**ASSIGNMENT:** Pull every line holding the string "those" from the records below.
-- INPUT follows --
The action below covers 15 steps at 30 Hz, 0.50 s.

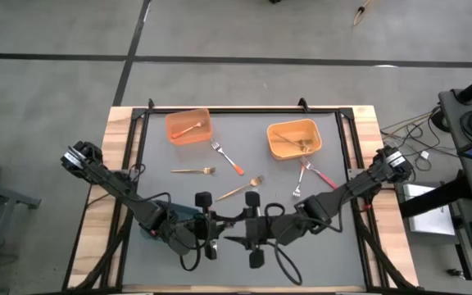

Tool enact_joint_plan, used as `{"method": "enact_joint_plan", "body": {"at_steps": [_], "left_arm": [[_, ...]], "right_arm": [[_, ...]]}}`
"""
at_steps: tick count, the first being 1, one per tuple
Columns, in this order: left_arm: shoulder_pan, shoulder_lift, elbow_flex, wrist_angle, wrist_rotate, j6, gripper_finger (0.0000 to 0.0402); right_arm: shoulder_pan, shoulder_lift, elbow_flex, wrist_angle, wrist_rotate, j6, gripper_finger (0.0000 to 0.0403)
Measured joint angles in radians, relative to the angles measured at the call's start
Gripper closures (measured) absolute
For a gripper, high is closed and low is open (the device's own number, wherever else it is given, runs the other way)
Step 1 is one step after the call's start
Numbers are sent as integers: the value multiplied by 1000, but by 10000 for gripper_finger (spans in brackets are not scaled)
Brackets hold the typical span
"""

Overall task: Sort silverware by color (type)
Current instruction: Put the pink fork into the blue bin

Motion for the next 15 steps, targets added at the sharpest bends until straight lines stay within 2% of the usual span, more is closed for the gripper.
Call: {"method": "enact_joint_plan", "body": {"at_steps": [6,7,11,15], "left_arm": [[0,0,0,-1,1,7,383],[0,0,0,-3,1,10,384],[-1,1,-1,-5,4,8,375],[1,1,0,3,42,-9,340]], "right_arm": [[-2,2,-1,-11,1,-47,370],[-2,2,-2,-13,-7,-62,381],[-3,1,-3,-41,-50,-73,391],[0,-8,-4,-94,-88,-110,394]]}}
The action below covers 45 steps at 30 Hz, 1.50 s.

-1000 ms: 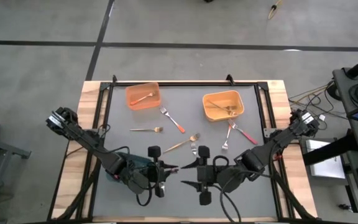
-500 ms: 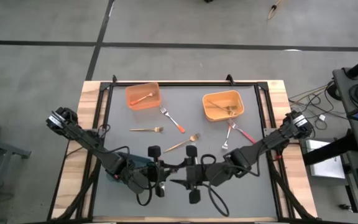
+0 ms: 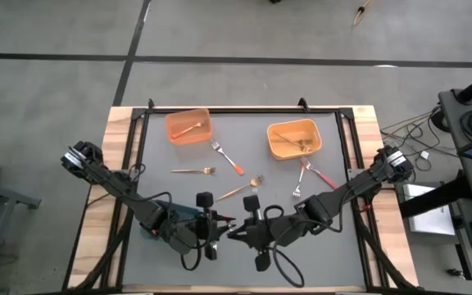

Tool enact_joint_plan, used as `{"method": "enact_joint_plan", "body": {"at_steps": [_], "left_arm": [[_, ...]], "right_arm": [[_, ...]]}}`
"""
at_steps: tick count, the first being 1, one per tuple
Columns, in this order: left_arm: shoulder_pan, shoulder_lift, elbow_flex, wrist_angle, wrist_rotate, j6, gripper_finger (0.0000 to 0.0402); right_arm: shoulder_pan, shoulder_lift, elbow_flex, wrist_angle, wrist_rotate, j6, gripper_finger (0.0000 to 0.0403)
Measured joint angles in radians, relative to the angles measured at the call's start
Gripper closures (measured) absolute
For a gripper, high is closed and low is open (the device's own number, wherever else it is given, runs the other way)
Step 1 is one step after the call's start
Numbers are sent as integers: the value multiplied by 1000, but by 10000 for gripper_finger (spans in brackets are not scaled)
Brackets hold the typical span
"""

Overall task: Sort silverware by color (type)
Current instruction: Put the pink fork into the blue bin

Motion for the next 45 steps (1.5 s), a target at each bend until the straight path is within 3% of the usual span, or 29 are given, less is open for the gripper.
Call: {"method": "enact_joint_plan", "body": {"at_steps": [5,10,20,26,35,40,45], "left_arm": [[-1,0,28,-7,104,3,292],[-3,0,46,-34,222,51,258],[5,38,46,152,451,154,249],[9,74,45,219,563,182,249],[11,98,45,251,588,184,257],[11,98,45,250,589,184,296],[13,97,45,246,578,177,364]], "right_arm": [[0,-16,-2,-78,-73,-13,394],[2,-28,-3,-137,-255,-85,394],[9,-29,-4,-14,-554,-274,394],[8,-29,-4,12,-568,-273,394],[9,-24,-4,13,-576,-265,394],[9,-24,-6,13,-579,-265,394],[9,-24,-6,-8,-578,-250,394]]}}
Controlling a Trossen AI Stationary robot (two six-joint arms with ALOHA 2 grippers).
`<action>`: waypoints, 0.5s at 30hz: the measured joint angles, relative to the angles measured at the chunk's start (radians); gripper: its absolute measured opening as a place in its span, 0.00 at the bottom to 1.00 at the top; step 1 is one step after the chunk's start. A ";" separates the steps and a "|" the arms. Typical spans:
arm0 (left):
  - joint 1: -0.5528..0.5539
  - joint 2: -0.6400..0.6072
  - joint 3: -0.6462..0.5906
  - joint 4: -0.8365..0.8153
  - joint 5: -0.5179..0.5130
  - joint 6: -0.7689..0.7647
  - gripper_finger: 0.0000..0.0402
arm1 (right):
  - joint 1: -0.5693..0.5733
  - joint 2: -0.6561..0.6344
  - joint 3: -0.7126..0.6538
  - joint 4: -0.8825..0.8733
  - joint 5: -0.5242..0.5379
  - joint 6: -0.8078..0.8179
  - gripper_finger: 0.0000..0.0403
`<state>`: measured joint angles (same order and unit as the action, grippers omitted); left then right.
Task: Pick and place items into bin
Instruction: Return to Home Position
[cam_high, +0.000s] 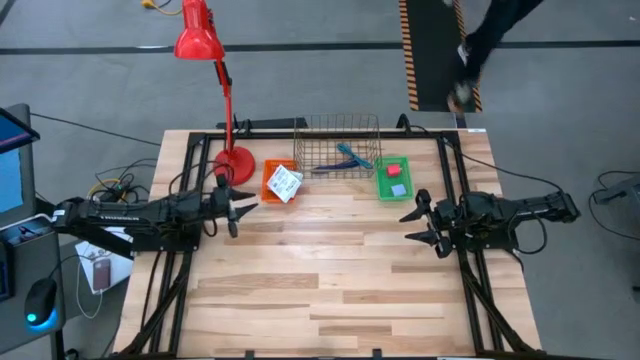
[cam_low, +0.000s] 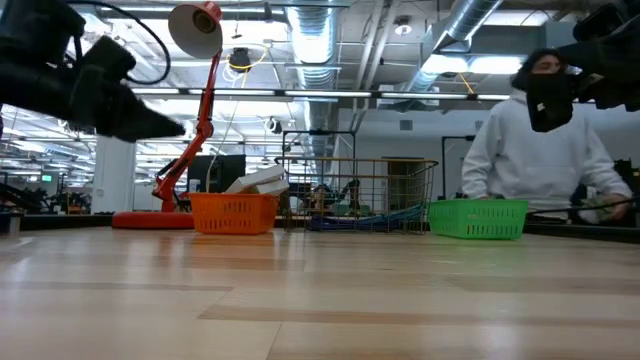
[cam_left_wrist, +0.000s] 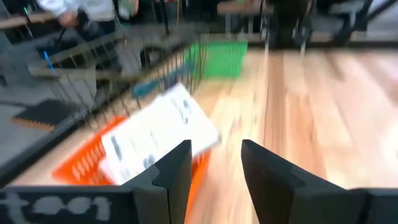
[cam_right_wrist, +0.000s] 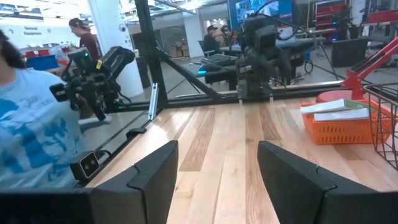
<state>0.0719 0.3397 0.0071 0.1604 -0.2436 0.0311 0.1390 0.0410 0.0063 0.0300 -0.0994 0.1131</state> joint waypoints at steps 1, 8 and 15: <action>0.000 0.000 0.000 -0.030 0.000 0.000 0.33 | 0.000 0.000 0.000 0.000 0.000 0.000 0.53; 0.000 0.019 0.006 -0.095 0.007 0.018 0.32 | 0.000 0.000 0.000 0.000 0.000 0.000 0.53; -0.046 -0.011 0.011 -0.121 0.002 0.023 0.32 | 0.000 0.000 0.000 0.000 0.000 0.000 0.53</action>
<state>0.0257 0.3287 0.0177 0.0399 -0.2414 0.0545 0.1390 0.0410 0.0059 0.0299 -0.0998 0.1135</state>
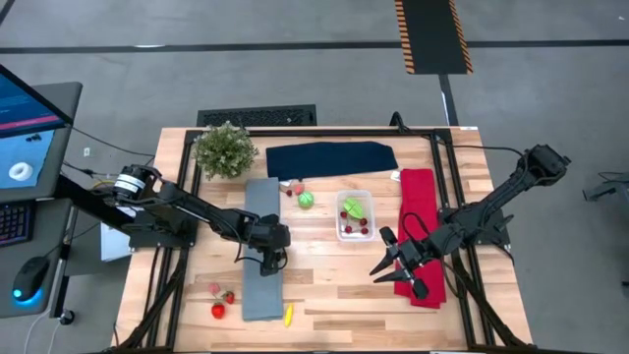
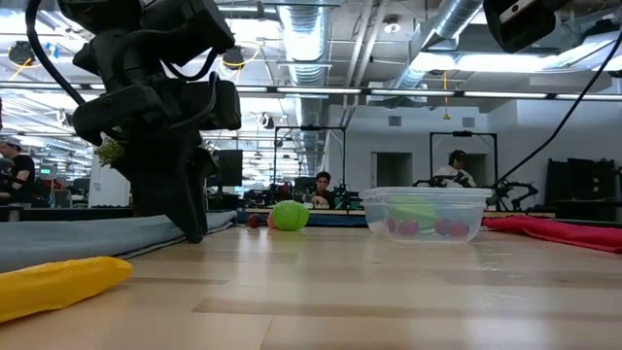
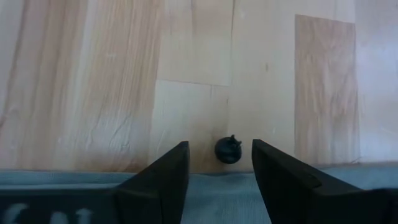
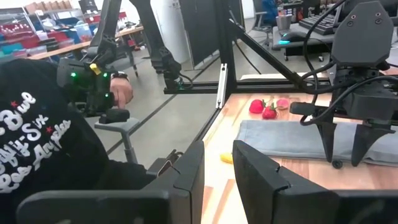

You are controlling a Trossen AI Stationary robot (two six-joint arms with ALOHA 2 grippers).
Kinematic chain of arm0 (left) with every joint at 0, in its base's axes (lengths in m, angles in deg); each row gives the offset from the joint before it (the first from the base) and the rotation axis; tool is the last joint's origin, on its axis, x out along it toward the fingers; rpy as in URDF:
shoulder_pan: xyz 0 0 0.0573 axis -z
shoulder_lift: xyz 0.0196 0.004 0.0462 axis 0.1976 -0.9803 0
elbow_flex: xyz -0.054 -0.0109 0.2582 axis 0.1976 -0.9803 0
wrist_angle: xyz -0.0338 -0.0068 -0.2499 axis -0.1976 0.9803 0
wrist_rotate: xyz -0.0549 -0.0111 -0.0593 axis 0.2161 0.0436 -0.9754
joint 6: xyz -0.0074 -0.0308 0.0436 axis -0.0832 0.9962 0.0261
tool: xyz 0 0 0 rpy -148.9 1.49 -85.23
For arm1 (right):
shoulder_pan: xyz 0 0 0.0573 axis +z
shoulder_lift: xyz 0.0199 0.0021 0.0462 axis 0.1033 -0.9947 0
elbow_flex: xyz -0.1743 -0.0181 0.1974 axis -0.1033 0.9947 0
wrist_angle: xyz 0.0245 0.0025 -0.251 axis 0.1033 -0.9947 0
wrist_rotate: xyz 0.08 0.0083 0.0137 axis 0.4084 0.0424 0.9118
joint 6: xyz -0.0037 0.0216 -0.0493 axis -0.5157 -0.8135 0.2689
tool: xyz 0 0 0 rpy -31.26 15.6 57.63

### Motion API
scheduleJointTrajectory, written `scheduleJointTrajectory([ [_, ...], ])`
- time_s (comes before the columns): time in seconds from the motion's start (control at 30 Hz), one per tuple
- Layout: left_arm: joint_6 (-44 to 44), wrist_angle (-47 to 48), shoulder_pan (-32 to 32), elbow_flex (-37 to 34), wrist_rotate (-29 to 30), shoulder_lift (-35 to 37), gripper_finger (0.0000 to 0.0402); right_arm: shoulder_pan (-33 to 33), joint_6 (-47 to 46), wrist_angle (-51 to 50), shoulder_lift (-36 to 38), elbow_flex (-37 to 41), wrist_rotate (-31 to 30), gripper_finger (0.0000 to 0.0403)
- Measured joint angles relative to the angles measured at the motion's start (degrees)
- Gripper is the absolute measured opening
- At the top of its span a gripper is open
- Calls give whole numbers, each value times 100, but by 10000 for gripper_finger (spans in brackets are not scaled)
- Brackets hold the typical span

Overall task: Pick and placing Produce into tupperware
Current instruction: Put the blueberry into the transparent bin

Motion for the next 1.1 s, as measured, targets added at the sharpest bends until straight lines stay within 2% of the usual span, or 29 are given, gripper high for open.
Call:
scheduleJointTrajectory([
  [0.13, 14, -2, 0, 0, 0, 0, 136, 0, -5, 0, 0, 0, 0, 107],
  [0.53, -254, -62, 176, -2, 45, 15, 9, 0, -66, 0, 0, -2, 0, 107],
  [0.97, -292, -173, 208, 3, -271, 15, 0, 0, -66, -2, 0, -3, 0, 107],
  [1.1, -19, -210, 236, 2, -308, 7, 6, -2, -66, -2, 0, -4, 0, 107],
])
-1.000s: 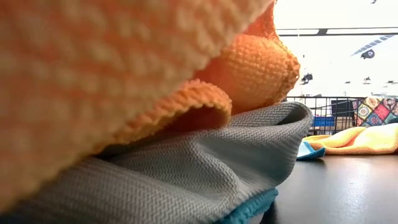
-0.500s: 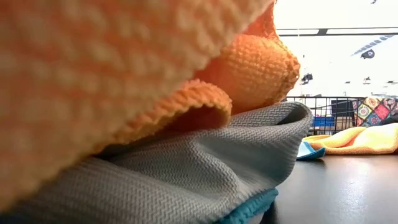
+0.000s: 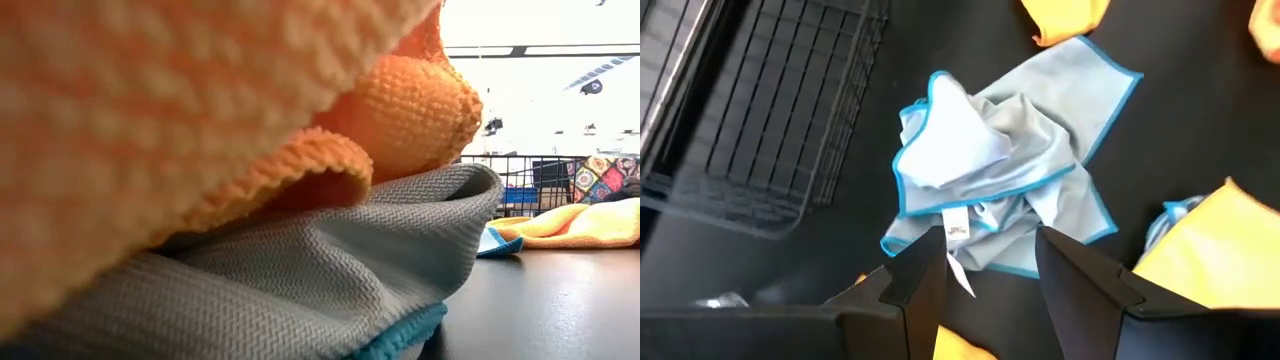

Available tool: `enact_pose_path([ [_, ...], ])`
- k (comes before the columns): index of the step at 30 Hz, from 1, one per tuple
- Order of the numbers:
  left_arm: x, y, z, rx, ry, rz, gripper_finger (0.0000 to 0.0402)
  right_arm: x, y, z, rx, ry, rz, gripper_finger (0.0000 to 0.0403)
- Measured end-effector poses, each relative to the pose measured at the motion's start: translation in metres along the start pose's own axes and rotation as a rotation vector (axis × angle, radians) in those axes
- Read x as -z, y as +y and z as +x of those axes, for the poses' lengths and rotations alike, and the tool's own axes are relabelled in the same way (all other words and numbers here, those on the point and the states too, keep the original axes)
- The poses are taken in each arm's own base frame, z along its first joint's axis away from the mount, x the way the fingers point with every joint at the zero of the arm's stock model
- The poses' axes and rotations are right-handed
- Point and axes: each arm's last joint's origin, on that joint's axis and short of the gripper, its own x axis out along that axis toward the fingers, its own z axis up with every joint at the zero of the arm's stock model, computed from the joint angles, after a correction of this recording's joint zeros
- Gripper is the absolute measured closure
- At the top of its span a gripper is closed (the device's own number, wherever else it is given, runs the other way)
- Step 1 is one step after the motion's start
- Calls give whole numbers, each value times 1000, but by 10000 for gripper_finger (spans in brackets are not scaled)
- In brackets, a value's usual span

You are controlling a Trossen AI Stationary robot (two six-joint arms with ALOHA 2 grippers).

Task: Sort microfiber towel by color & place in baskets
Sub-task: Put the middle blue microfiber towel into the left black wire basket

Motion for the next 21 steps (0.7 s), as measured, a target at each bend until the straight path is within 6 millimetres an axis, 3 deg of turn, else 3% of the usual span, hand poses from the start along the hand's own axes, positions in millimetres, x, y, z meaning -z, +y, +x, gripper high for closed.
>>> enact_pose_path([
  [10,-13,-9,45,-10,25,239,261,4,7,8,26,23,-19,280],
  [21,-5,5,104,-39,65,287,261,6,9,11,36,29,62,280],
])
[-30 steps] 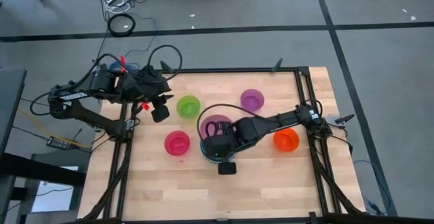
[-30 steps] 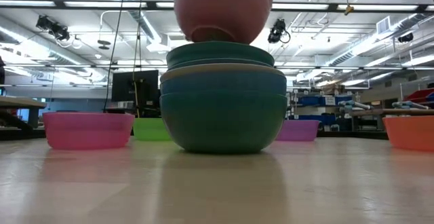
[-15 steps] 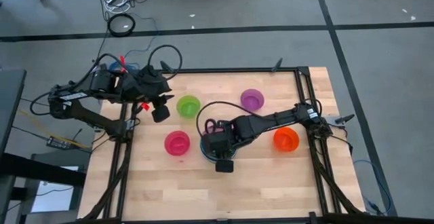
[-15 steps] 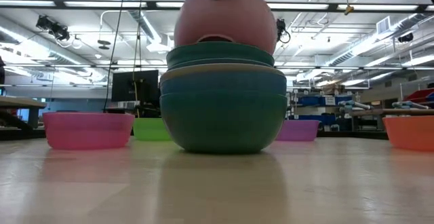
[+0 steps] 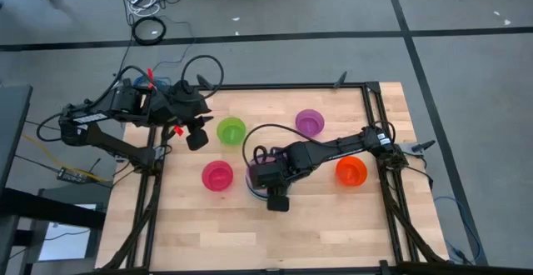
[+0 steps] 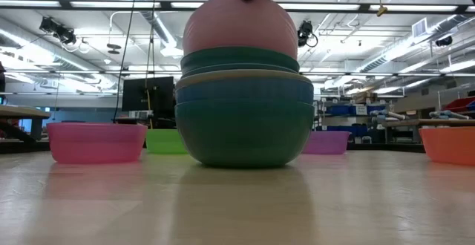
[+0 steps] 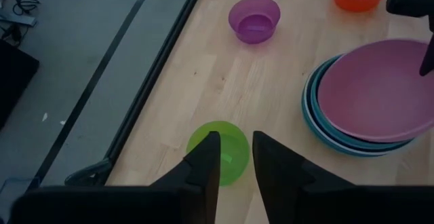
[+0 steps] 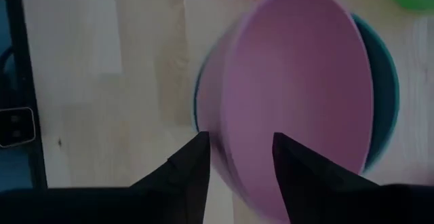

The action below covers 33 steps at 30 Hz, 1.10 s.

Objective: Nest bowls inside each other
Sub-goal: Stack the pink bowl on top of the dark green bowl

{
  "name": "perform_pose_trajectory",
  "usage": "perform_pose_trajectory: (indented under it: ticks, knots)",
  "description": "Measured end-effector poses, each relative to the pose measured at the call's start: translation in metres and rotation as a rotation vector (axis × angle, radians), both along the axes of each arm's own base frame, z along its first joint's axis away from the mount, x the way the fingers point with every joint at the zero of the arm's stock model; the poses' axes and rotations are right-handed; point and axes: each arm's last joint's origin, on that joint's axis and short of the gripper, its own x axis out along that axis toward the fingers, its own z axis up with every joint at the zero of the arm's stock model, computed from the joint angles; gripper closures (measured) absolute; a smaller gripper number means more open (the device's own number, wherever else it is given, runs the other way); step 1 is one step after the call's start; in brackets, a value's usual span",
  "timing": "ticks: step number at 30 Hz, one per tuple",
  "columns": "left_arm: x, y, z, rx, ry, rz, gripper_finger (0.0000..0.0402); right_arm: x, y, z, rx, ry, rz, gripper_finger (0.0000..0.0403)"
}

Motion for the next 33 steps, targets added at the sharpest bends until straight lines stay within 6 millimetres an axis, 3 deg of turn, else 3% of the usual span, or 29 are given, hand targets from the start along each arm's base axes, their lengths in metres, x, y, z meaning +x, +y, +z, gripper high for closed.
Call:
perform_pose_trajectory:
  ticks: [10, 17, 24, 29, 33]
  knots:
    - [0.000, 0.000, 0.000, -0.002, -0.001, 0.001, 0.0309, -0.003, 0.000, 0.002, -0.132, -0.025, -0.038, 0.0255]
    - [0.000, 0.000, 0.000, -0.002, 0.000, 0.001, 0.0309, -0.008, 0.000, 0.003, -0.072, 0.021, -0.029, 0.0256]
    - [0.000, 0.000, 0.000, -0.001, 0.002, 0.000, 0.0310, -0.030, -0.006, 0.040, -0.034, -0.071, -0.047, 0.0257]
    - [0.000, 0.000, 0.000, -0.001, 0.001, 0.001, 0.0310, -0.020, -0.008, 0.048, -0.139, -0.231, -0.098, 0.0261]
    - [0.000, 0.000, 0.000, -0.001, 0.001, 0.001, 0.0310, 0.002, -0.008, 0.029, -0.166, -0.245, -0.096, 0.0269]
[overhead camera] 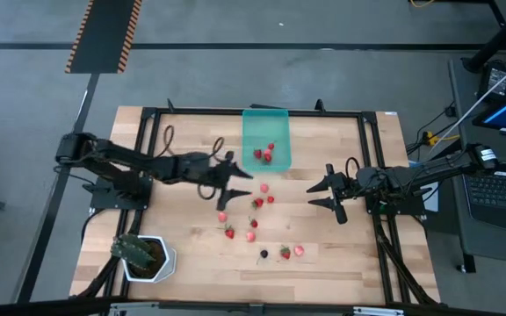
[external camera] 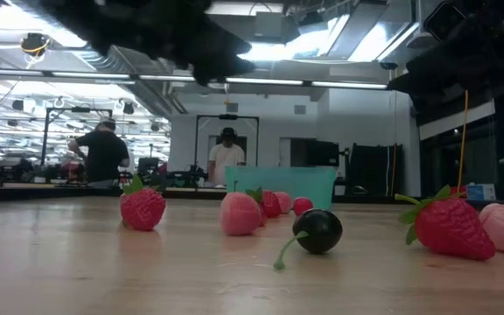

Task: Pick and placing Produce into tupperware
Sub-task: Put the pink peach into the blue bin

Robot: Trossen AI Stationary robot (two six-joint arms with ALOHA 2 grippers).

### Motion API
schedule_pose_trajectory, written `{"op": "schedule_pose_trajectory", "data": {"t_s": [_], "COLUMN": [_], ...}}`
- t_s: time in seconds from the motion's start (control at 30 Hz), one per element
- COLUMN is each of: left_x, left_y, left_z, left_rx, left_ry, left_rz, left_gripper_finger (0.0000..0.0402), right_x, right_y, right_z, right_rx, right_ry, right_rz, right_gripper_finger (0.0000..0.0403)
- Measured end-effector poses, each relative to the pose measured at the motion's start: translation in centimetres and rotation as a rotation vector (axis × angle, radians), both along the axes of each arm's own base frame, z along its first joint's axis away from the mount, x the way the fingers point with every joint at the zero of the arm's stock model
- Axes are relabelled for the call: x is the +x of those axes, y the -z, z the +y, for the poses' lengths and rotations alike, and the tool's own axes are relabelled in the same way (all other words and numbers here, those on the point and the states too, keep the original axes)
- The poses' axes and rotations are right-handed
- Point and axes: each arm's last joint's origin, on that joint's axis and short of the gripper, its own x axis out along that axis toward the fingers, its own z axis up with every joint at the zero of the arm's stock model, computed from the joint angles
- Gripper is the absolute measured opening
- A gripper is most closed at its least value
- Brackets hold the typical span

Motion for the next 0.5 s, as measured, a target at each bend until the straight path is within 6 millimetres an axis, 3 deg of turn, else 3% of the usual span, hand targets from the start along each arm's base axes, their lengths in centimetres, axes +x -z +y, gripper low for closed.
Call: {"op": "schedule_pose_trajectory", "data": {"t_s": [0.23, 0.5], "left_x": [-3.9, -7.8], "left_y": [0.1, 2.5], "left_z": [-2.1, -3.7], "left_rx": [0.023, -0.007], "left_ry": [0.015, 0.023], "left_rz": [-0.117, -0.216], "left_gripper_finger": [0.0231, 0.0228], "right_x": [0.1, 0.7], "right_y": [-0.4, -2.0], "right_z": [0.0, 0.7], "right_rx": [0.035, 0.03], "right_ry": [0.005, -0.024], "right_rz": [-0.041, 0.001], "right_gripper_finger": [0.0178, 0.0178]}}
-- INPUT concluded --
**RESPONSE AREA:**
- Measured end-effector poses, each relative to the pose measured at the motion's start: translation in metres along the start pose's own axes and rotation as a rotation vector (axis × angle, radians) in those axes
- Read x as -z, y as +y and z as +x of those axes, for the poses' lengths and rotations alike, and the tool's own axes are relabelled in the same way (all other words and numbers here, those on the point and the states too, keep the original axes)
- Axes are relabelled for the call: x is the +x of those axes, y the -z, z the +y, for the poses' lengths and rotations alike, and the tool's own axes are relabelled in the same way (all other words and numbers here, those on the point and the states too, keep the original axes)

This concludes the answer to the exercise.